Now that our lifestyle is different and I’m not currently working, we do have a bank account for our home to manage those expenses. We really scaled back our spending at that time both intentionally and by default. I was able to cut back on gas/travel, wardrobe and personal care by not working, and we cut cable, cut back on entertainment and I started to be more strategic about meal planning and maximizing our groceries.
What is your philosophy on debt?
The only hard rule we have is to live within our means and save. Saving is very important because if something happens to one of us or to our home, etc. we have an emergency fund in place to take care of the issue.
We do not have debt.
We’re not the type to carry our credit cards around and we’ve found that the “envelope system” strategy works for us, except we have different debit cards allocated for different needs rather than carrying around envelopes of money. We have a debit card/account for groceries, gas, mortgage, life insurance, households items, etc. We also set aside $30/month for each child’s expenditures. My husband has a separate account for his transportation and train tickets, and a small amount for small items.
If the money isn’t in the account for that month, it’s just NOT available to spend.
We also pay ourselves first, so we set up direct deposit for our savings accounts, retirement, etc. so we don’t have to move the money around to these different areas once the paycheck arrives.
How do you handle the need for bigger ticket items, such as buying a house or car?
We plan ahead.
To buy our house, we borrowed from ourselves. We took a loan from my pension plan and a loan from my husband’s retirement plan and we were comfortable knowing exactly how long it would take to pay those back. Toward the end of the loan from my pension plan, we decided to pay a lump sum (paying off 3 months at one time) and channel those payments back into our savings.
We both used to have car payments but after my last car was paid off, we realize how nice it was to not have a recurring car payment. After our third child arrived, we knew we need a bigger car and the one we wanted for the price and mileage we demanded was not available in New York. My dad, who lives in Florida, found the exact vehicle we wanted down there so we found $89 flights to Florida, purchased the car and road tripped home.
Sometimes we have to go the extra mile to make our financial desires a reality.
How does your spending philosophy match your values/goals?
One thing that is important to us as a family is reducing our waste, reducing packaging and not creating more waste than is necessary. We don’t use paper towels in our home, we compost and we use cloth diaper. I try to keep this value in mind when shopping so I’m not buying things just because I like them at the time. I make purchases that are intentional, are low on waste when possible, and I prefer to buy second hand.

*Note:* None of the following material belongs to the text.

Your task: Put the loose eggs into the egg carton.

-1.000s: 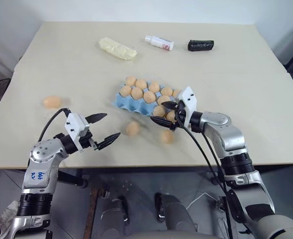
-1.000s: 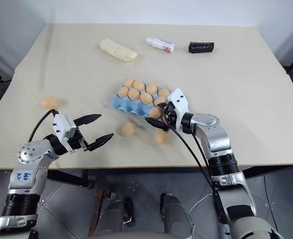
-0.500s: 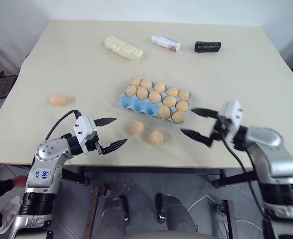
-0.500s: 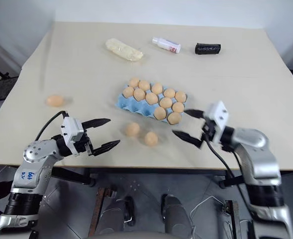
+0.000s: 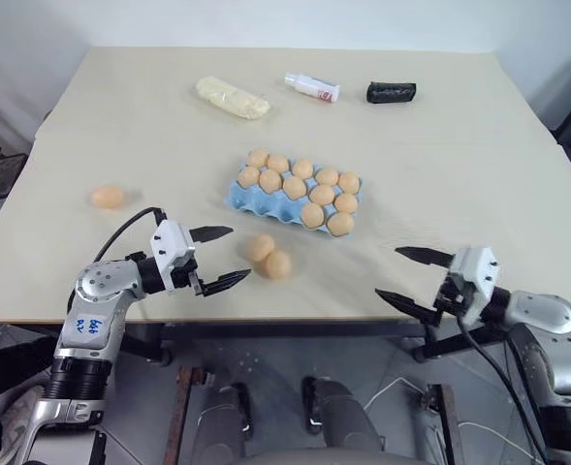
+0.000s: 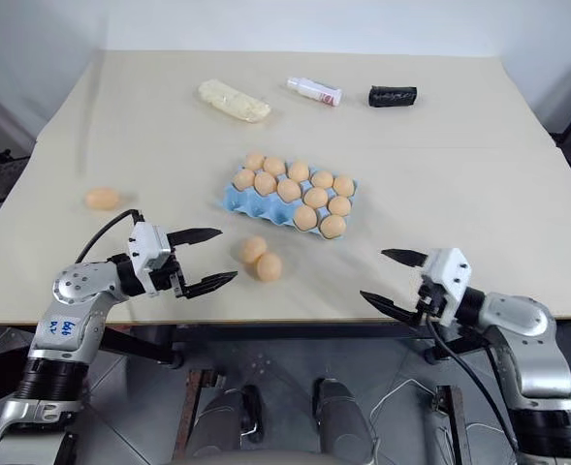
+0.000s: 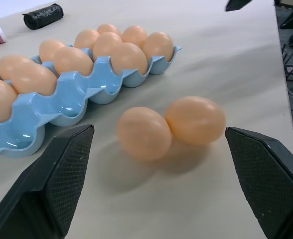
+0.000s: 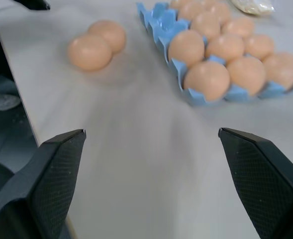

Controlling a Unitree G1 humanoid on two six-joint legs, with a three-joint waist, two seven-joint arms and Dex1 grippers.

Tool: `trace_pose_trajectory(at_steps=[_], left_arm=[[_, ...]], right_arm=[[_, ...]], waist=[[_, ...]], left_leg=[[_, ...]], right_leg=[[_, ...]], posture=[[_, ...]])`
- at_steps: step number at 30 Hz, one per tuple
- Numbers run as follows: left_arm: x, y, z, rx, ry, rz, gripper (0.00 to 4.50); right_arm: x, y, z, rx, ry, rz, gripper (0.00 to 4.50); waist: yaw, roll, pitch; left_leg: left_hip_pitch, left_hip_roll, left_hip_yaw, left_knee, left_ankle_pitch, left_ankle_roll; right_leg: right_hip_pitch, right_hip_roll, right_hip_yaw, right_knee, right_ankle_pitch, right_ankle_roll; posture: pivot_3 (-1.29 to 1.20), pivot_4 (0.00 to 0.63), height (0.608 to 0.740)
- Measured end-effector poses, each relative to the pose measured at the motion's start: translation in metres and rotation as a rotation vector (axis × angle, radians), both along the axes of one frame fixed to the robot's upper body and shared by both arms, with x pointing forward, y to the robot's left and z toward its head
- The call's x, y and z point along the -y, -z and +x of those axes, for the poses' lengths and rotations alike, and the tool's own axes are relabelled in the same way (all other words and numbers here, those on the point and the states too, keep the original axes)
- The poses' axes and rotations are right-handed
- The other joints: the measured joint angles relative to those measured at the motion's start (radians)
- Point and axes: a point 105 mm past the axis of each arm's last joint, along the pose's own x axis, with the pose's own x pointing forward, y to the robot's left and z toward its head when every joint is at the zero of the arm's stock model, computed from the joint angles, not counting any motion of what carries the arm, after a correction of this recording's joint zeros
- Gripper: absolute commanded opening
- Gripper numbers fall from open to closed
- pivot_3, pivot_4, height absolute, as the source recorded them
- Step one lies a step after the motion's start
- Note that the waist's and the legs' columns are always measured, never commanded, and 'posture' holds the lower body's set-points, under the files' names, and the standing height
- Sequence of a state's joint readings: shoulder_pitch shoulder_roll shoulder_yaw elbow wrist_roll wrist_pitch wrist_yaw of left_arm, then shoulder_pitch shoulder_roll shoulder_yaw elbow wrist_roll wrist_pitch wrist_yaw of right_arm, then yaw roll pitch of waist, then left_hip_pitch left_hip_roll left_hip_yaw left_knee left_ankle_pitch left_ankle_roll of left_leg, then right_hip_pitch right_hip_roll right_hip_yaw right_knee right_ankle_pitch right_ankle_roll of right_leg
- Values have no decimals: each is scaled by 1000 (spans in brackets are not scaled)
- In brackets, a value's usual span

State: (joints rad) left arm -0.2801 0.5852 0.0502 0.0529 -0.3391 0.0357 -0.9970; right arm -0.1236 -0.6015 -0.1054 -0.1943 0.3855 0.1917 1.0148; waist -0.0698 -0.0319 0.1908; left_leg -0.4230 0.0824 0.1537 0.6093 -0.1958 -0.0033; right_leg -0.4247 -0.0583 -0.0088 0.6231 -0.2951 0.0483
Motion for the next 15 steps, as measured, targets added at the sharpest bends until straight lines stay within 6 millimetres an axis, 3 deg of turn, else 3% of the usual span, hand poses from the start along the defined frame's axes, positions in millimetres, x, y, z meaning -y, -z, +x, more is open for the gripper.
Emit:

However, it’s hard to REMEMBER this when you’re faced with so many cute things for sale!
What advice would you give people who are trying to define their money management strategy?
- Make a budget – This allows you to know what “living within your means” means for your family.
- Plan for your reality – If you’re living the life you “wish” you had, you can get in trouble quickly.
- If you’re not perfectly comfortable with the lifestyle expectations being set by your community, find a new community! Don’t strive to keep up with the Joneses.